== What you have to do ==
For the entries below, print exactly the lines between the line holding "This is labelling" and the line holding "bottle shown here.", inclusive, and nothing else.

== Material supplied ==

---

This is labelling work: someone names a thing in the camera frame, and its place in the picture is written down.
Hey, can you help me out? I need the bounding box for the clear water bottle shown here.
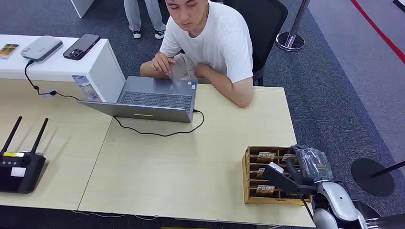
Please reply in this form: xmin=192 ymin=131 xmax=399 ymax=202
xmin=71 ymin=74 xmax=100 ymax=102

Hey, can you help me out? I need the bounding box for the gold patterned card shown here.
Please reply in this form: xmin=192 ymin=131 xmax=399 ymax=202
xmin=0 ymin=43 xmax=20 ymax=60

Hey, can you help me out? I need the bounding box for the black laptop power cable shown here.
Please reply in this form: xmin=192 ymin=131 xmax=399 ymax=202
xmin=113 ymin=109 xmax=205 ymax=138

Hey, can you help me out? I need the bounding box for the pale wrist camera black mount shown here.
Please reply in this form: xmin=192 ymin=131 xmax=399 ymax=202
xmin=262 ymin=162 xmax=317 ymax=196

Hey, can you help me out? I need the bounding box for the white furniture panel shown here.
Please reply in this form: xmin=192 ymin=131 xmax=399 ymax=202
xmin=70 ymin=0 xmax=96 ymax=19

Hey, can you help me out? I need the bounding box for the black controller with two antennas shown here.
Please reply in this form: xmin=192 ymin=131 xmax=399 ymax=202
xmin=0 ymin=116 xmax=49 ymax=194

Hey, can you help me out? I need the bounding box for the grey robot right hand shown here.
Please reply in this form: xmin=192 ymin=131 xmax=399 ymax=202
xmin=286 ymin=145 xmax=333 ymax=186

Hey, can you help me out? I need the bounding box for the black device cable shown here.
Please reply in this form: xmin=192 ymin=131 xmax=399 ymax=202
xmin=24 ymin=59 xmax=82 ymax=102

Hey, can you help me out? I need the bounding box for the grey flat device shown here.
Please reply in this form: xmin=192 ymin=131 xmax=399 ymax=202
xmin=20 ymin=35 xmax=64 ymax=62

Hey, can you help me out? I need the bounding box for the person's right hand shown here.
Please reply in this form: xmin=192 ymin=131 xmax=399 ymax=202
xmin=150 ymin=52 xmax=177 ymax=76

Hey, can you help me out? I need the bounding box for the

---

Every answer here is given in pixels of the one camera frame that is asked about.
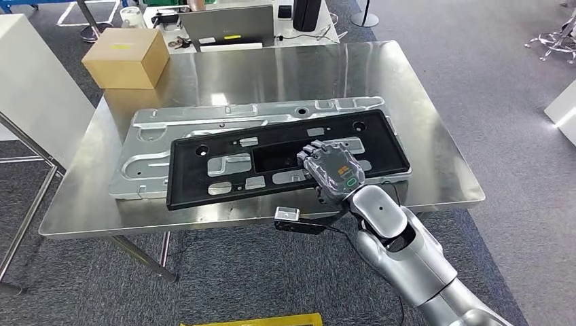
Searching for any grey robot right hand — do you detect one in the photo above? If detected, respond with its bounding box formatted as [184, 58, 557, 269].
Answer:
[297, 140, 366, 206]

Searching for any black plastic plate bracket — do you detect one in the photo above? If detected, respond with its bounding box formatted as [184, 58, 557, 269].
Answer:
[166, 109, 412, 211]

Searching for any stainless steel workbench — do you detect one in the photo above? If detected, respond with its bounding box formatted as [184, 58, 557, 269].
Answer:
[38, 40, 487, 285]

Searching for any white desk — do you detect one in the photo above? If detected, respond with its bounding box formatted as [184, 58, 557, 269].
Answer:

---

== Task result ==
This is labelling work: someone names a thing in the camera frame, and its place in the picture is written down.
Hey, can you help me out? I need the bounding box for the clear water bottle shown here.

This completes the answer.